Conservative candidate compares ‘abuse’ she receives for being a Tory to homophobia and transphobia. Yes, really

Linden Kemkaran

A prospective Conservative MP compared anti-Tory abuse to the discrimination that gay, black and trans people are forced to endure.

Linden Kemkaran threw her hat into an already volatile debate over political tribalism, responding to a viral tweet which suggested that “coming out” as Conservative is “almost worse than coming out as gay in modern western society”.

Kemkaran, a former BBC journalist and parliamentary candidate for the Labour-held Bradford East, said she’d made “this EXACT point on Facebook last week”.

“If you substitute the word Tory with gay/black/trans, the abuse that is heaped on us is eerily similar to the bad old days of discrimination, bigotry & intolerance,” she wrote.

Followers accused Linden Kemkaran of misunderstanding the sometimes life-threatening oppression that so often accompanies being LGBT+.

Kemkaran told PinkNews that as “a woman of colour and Conservative”, she has experienced “years of racist abuse and violence, mostly when at school and in my teenage years”.

“I call out prejudice and bigotry when I see it,” she said, explaining that in her youth she was “regularly threatened and told to ‘go back to where I came from’, and received many, many other insults on a daily basis”.

“I was literally the only brown kid in the village. I’m thankful that society has become more tolerant and more culturally diverse in the intervening years. However, since becoming a Tory, I have noticed a similarity in the insults directed at me now, and those I used to get as a youngster.
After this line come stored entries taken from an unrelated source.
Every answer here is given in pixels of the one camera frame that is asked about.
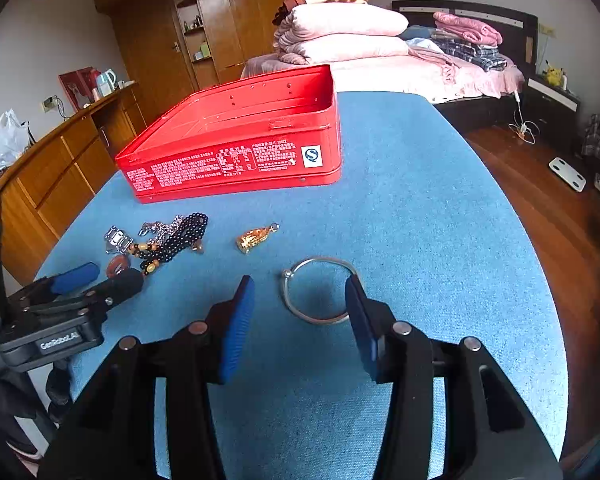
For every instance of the red framed picture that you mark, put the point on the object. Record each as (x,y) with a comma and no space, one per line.
(75,87)

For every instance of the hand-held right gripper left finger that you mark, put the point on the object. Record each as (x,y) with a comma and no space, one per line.
(235,330)

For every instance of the white plastic bag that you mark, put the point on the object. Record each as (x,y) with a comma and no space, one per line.
(7,140)

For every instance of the wall charger plug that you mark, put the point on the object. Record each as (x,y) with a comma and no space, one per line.
(50,104)

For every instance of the bed with pink cover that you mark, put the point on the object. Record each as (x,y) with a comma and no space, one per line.
(474,82)

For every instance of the wooden dresser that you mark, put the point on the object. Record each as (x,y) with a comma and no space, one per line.
(55,170)

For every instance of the dark headboard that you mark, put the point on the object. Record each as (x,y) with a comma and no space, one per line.
(479,12)

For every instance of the green box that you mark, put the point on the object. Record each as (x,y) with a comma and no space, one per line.
(205,50)

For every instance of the folded pink cloth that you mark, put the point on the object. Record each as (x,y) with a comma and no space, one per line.
(467,27)

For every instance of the yellow plush toy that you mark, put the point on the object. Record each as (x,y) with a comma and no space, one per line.
(553,72)

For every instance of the gold pendant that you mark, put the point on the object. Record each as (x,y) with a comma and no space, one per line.
(252,238)

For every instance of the dark nightstand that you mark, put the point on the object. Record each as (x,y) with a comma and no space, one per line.
(549,110)

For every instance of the red tin box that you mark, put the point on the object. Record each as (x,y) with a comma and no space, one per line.
(230,165)

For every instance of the wall socket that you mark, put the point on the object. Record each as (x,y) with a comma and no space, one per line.
(546,30)

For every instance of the light blue kettle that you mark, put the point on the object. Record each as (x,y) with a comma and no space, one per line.
(106,82)

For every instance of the white bathroom scale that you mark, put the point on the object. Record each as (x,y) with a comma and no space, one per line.
(568,174)

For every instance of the thin silver bangle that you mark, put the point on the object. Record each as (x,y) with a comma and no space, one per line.
(292,300)

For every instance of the blue tablecloth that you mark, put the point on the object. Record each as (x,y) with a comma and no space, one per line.
(429,260)

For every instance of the stack of folded quilts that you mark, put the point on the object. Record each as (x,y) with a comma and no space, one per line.
(350,30)

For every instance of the wooden door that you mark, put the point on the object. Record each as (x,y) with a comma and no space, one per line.
(150,60)

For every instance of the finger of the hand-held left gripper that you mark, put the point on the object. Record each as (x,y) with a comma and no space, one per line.
(120,285)
(75,277)

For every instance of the wooden wardrobe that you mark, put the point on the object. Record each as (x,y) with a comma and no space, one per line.
(260,10)

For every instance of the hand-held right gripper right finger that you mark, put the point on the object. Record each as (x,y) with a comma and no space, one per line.
(362,325)

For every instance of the folded plaid clothes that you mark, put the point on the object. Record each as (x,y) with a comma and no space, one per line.
(479,57)
“If I took out the word Tory and replaced it with [a racial slur] there isn’t much difference and it worries me that some members of society think that it’s OK.”

When asked to address her comparison between anti-Tory abuse and homophobia and transphobia, Kemkaran said: “I champion LGBT rights whenever I can.

“Obviously no offence was intended by me and I haven’t taken any offence from the many negative and insulting tweets I received in reply.”

Joe Nellist, communications coordinator at the LGBT Foundation, told PinkNews that while the charity “condemns all forms of abusive behaviour, comparing the experiences faced by someone because of their political views to those with protected characteristics under the Equality Act 2010 is ill-judged”.

“Many LGBT people still face shocking levels of discrimination, bigotry and intolerance which result in significantly poorer mental health in contrast to the general population,” he added.

Andy Stanford, the Green Party candidate for Bradford East, told PinkNews quite clearly: “Aligning yourself with a political party is a choice.

“Linden Kemkaran has chosen to align herself with a party that has overseen brutal austerity that has ruined the lives of millions.

It is unacceptable that anyone who puts themselves forward in politics faces abuse. But to compare criticism of your political choice to the discrimination faced by the LGBTIQA+ community shows a lack of understanding of issues faced by these communities.”

Homophobic hate crime in Bradford has increased four-fold between 2017/18 and 2014/15, figures from West Yorkshire Police show. This is double the rise seen across England and Wales.

Transphobic crimes in the region tripled over the same period, in line with the explosion of anti-trans violence seen across the nation.